**Your instructions**. Return the listing below in full, with every line exactly as it is.

**Information supplied**.
******************************

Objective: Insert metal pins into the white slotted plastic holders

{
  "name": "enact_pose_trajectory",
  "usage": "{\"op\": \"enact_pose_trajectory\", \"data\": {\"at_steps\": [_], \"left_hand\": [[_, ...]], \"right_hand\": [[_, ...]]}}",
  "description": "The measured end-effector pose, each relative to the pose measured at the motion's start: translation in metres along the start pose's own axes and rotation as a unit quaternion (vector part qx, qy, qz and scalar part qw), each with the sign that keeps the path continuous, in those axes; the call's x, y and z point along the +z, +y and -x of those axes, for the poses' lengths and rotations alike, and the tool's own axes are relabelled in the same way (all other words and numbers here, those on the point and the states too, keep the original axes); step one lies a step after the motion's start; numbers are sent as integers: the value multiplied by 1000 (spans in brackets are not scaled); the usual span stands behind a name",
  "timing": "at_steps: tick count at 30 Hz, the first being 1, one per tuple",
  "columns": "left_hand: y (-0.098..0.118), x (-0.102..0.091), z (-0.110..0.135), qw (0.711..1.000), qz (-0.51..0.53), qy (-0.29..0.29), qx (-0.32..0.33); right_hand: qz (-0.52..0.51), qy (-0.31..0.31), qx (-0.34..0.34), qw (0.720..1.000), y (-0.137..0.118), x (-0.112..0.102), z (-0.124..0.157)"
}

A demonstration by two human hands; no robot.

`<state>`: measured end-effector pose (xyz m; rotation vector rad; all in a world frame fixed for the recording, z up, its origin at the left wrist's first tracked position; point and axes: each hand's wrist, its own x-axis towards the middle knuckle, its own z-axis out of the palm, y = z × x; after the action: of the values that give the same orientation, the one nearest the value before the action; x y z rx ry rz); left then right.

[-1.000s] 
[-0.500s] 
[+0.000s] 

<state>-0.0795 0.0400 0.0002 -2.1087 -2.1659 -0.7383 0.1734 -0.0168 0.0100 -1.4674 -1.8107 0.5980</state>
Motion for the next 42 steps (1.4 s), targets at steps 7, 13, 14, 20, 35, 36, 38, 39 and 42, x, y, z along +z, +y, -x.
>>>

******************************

**Solution**.
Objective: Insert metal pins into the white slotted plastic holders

{
  "name": "enact_pose_trajectory",
  "usage": "{\"op\": \"enact_pose_trajectory\", \"data\": {\"at_steps\": [_], \"left_hand\": [[_, ...]], \"right_hand\": [[_, ...]]}}",
  "description": "The measured end-effector pose, each relative to the pose measured at the motion's start: translation in metres along the start pose's own axes and rotation as a unit quaternion (vector part qx, qy, qz and scalar part qw), each with the sign that keeps the path continuous, in those axes; the call's x, y and z point along the +z, +y and -x of those axes, for the poses' lengths and rotations alike, and the tool's own axes are relabelled in the same way (all other words and numbers here, those on the point and the states too, keep the original axes); step one lies a step after the motion's start; numbers are sent as integers: the value multiplied by 1000 (spans in brackets are not scaled); the usual span stands behind a name",
  "timing": "at_steps: tick count at 30 Hz, the first being 1, one per tuple",
  "columns": "left_hand: y (-0.098..0.118), x (-0.102..0.091), z (-0.110..0.135), qw (0.711..1.000), qz (-0.51..0.53), qy (-0.29..0.29), qx (-0.32..0.33); right_hand: qz (-0.52..0.51), qy (-0.31..0.31), qx (-0.34..0.34), qw (0.720..1.000), y (-0.137..0.118), x (-0.112..0.102), z (-0.124..0.157)"
}

A demonstration by two human hands; no robot.

`<state>`: measured end-effector pose (xyz m; rotation vector rad; all in a world frame fixed for the recording, z up, its origin at the left wrist's first tracked position; point and axes: each hand's wrist, its own x-axis towards the middle knuckle, its own z-axis out of the palm, y = z × x; after the action: of the values that give the same orientation, the one nearest the value before the action; x y z rx ry rz); left then right.

[-1.000s] 
[-0.500s] 
[+0.000s] 

<state>-0.0795 0.0400 0.0002 -2.1087 -2.1659 -0.7383 0.1734 -0.0168 0.0100 -1.4674 -1.8107 0.5980</state>
Motion for the next 42 steps (1.4 s), targets at steps 7, 13, 14, 20, 35, 36, 38, 39 and 42, x, y, z along +z, +y, -x.
>>>

Nothing else is needed, and the exercise is over.